:: EXERCISE INSTRUCTIONS ::
Where a line in the records below contains the string "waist", tally it; give only the final number.

[DATASET CONTENT Boundary: Start]

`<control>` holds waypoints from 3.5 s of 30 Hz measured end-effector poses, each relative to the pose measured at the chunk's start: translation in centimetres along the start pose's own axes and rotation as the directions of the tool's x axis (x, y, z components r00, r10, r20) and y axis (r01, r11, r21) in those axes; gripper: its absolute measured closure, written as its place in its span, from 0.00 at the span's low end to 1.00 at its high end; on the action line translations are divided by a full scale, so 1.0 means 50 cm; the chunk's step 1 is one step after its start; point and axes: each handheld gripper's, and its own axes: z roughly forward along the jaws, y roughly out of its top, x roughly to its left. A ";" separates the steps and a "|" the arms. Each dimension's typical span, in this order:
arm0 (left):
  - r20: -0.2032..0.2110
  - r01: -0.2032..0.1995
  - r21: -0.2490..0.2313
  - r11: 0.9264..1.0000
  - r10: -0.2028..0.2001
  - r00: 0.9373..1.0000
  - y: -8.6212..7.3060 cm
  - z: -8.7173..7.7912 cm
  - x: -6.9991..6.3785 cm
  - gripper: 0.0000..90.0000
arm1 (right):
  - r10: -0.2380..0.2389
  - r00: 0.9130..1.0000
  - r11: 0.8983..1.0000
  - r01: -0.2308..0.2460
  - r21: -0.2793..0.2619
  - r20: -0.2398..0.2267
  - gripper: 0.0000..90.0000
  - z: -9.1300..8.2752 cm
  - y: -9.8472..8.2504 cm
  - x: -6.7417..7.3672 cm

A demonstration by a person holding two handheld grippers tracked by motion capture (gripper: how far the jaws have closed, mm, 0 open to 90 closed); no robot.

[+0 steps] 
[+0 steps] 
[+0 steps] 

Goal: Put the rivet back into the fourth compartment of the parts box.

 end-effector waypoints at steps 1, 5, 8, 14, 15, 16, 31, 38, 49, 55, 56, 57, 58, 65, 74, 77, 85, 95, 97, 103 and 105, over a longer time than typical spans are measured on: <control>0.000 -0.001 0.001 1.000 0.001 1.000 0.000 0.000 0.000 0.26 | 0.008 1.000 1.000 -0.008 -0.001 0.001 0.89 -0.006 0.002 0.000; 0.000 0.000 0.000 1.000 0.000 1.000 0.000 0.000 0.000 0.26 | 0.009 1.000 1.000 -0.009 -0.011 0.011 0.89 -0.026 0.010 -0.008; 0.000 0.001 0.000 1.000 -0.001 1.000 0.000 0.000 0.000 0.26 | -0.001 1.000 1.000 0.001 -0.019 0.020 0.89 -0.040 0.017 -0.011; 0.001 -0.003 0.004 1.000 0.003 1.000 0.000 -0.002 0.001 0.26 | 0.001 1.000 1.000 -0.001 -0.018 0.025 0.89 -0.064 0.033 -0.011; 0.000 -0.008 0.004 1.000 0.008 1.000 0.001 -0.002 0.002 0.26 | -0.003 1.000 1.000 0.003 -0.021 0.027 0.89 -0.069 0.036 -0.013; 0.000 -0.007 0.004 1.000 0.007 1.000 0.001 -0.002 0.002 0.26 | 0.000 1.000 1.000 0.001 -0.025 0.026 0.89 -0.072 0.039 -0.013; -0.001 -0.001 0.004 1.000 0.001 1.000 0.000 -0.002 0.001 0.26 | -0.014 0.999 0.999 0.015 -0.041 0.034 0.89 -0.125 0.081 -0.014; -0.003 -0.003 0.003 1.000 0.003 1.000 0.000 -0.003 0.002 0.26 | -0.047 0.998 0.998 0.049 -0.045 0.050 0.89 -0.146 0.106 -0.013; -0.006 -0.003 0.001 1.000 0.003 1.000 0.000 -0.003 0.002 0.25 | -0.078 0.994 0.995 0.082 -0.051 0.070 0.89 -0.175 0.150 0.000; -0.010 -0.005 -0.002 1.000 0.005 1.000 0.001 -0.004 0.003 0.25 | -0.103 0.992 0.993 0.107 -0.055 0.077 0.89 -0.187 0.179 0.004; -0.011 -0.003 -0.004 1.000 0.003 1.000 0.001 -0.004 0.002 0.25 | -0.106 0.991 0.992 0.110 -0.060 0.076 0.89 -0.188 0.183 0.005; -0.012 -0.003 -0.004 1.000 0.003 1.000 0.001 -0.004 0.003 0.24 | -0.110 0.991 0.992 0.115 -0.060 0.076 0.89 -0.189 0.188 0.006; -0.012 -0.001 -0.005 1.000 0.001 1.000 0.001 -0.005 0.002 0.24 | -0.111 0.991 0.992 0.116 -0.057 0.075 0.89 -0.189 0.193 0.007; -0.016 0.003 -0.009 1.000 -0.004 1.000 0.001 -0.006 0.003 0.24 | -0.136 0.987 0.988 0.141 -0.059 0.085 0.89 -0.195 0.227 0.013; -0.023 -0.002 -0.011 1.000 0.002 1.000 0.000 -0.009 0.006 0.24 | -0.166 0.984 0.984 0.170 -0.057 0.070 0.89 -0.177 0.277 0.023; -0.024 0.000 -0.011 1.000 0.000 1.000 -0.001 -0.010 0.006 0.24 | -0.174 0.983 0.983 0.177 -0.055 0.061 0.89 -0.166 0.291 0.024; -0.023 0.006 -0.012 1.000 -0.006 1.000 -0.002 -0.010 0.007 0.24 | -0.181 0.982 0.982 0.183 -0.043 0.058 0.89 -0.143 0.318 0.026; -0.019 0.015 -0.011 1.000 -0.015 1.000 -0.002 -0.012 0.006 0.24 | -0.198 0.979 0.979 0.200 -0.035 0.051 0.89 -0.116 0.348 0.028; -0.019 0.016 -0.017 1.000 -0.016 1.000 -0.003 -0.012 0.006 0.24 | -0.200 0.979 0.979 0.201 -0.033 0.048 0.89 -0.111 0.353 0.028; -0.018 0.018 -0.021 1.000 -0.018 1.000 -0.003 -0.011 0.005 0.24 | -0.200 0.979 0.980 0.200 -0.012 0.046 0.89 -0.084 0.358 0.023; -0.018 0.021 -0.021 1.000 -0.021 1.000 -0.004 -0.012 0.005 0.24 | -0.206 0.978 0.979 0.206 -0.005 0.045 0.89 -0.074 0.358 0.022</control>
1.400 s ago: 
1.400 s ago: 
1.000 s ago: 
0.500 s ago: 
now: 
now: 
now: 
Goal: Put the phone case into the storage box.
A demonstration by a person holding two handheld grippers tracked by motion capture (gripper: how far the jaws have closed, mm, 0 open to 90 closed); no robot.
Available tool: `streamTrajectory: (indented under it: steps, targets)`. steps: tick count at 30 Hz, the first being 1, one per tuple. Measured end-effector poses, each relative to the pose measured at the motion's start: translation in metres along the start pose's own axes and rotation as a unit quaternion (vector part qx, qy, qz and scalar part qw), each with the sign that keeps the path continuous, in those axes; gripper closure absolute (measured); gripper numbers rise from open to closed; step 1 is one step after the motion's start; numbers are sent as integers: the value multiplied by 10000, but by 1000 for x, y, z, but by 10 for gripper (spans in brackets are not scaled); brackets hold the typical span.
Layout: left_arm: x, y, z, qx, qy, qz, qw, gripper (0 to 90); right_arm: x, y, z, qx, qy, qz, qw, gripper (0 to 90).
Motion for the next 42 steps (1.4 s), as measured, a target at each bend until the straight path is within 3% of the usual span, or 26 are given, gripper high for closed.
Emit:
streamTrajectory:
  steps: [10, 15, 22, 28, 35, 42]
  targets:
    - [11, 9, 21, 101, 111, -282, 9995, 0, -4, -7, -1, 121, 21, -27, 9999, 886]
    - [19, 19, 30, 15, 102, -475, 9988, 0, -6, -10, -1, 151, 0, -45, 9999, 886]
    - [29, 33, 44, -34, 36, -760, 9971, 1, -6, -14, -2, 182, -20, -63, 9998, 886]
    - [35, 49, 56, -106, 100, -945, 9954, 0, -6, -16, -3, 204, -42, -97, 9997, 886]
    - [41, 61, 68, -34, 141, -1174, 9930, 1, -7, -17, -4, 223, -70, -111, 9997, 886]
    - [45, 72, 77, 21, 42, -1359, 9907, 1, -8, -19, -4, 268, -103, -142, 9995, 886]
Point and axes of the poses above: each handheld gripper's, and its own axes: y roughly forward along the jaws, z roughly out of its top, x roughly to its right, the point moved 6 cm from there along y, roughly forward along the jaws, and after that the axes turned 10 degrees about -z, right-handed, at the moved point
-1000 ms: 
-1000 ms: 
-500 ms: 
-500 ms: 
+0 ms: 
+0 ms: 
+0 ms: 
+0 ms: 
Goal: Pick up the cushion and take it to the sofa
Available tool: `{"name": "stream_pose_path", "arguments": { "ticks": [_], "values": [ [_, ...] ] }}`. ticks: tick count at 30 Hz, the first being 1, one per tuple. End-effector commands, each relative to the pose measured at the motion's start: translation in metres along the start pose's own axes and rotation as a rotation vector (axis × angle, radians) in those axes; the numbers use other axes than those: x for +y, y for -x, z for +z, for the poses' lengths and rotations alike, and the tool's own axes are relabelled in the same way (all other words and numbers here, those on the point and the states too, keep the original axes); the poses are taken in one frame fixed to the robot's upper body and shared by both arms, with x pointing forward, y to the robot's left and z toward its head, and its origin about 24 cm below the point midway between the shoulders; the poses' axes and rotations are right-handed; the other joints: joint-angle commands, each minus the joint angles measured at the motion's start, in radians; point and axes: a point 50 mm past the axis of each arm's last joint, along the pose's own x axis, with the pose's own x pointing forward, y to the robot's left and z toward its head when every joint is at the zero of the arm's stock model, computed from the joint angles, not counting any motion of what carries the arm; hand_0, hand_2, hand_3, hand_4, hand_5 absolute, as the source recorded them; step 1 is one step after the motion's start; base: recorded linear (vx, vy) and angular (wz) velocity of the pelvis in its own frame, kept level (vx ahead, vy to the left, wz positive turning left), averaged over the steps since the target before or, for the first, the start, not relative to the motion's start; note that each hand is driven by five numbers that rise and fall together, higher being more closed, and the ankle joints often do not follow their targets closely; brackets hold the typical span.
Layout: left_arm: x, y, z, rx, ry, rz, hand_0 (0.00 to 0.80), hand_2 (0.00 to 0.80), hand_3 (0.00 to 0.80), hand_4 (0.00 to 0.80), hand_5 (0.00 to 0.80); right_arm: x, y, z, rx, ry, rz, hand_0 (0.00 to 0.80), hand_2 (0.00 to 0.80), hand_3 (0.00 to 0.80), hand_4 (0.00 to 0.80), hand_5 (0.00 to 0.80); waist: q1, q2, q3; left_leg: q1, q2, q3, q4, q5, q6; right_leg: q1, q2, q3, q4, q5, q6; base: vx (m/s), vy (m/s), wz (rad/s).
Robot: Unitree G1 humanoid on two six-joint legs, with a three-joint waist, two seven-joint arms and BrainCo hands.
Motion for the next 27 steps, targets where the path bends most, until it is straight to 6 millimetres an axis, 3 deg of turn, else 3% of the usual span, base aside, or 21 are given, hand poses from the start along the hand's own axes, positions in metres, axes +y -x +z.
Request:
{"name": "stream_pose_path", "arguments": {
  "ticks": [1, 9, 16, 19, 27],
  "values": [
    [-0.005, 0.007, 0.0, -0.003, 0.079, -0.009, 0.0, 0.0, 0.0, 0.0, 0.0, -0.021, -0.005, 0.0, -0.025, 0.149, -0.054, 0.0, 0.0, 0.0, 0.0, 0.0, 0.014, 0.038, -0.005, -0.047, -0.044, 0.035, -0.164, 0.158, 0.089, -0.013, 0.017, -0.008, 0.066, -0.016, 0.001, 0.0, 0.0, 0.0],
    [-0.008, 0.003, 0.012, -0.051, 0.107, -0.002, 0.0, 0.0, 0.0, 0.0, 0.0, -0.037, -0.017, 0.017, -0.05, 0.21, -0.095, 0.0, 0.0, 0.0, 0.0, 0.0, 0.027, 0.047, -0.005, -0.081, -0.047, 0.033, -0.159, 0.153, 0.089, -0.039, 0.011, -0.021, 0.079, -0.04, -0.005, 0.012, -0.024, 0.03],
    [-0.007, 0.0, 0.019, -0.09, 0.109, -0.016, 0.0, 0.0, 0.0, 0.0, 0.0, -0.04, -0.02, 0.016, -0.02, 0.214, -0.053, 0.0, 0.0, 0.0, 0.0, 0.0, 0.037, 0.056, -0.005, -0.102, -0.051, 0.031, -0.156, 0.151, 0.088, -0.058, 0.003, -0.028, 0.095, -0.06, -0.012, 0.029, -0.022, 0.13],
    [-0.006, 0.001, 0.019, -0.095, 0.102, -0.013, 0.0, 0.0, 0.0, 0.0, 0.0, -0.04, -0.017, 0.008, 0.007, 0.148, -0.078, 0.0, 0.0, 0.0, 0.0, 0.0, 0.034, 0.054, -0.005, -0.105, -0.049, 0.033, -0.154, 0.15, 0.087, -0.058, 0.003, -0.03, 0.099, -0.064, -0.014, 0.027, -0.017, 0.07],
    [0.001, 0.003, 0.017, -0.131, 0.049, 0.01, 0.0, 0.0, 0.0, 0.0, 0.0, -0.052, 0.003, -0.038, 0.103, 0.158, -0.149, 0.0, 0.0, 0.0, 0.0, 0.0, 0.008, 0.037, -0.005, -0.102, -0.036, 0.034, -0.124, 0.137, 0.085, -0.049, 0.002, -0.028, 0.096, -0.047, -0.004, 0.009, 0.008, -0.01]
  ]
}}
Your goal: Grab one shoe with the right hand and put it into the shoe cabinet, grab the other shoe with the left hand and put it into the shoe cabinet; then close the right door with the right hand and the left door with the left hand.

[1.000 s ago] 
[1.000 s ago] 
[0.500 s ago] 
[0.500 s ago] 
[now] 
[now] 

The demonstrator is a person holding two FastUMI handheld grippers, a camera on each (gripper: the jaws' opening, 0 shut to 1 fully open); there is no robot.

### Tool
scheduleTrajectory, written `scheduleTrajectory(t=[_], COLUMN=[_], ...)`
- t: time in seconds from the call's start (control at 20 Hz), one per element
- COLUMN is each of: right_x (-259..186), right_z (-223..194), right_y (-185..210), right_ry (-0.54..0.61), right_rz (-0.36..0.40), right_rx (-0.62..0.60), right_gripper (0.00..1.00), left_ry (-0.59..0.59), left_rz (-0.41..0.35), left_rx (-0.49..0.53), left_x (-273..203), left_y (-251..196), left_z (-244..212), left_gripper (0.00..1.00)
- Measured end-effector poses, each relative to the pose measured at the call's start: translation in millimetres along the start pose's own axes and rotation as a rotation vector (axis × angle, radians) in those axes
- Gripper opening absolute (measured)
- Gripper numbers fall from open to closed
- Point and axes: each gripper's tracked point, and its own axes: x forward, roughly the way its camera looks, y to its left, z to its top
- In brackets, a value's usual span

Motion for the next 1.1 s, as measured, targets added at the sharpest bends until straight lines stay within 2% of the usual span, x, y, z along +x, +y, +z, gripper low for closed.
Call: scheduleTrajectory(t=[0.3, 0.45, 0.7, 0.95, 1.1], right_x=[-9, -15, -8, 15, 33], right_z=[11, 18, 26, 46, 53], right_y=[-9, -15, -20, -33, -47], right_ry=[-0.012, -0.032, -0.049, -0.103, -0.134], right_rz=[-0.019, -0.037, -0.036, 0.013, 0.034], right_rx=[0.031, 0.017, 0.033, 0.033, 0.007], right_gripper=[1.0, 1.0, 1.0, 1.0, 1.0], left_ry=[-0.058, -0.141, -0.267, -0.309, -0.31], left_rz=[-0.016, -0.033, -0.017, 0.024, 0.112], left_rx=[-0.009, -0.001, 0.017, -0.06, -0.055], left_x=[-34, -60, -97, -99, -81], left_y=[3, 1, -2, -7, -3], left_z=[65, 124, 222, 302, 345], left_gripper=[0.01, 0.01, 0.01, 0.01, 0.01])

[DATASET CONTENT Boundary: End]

:: SOLUTION TO THIS PROBLEM ::
2